Filenews 17 December 2025 - by Michalis Chatzivasilis
Once again, the project of the former managers of Laiki Bank, Efthymios Bouloutas and Kyriakos Mageiras, as well as of Marfin Investment Group, to prevent a lawsuit filed by the former Laiki Bank against them and then by its liquidator not to be heard in Cyprus.
The Court of Appeal, to which Bouloutas and Magiras, as well as Marfin, resorted, rejected their appeals as abusive of procedure, since they had already initiated a similar procedure and failed. According to a decision of the Court of Appeal, the subject of the appeals under consideration are identical, interim decisions of the Nicosia District Court dated 31.01.2017, which were issued in the context of lawsuit No. 8400/2012.
With the lawsuit filed by the former Laïki, it claimed damages of billions of euros, due to damages it claims it had suffered, which it attributes, among other things, to the violation of the obligations and duty of trust and good faith owed by some of the defendants, as its officials and directors.
Bouloutas, Magiras, and Marfin, reacted to this action and by registering two applications with similar wording, dated 17.07.2014 and supported by identical affidavits, they sought the rejection and/or deletion of the Summons Warrant and/or the Report of Claim or at least paragraphs of the latter that were specified in a relevant table. This, as they argued, due to the lack of jurisdiction of the Nicosia District Court and the exclusive jurisdiction of the Greek Courts and/or due to the fact that Cyprus is not the forum conveniens and/or due to abuse of procedure.

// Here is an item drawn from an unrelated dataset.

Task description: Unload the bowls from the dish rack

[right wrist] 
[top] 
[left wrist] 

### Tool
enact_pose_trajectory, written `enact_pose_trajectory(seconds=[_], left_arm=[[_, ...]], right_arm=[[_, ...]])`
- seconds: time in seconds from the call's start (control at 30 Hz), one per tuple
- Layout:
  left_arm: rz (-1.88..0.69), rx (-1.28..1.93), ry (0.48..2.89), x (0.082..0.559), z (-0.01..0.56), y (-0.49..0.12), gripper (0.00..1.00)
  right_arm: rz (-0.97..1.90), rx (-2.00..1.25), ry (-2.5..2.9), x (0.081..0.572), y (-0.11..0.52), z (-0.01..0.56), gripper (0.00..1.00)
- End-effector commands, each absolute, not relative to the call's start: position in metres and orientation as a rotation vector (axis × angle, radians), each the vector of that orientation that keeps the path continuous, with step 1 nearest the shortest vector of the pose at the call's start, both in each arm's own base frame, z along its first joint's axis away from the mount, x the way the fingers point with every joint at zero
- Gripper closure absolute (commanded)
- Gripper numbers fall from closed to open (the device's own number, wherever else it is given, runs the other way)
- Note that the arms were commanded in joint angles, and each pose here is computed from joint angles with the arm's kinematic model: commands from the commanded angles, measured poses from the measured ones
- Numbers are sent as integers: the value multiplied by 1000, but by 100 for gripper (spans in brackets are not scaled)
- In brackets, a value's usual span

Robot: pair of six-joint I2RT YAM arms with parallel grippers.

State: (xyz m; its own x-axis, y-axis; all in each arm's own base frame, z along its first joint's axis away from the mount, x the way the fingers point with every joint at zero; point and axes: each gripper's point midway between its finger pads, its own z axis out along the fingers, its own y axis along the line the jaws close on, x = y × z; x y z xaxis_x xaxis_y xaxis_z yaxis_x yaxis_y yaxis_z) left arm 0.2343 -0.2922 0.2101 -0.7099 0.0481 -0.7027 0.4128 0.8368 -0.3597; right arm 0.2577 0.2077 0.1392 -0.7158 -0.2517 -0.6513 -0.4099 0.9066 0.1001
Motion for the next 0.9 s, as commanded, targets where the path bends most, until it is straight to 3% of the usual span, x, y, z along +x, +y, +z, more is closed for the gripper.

The Court of First Instance, rejecting their applications, held that it has jurisdiction to hear all claims against the appellants. To this end, he referred to everything that had been brought to his attention but also to the provisions of Regulation (EC) 44/01 of the Council of the European Union on jurisdiction and the recognition and enforcement of judgments in civil and commercial matters (hereinafter Regulation (EC) 44/01), as in force at the material time, which he analyzed.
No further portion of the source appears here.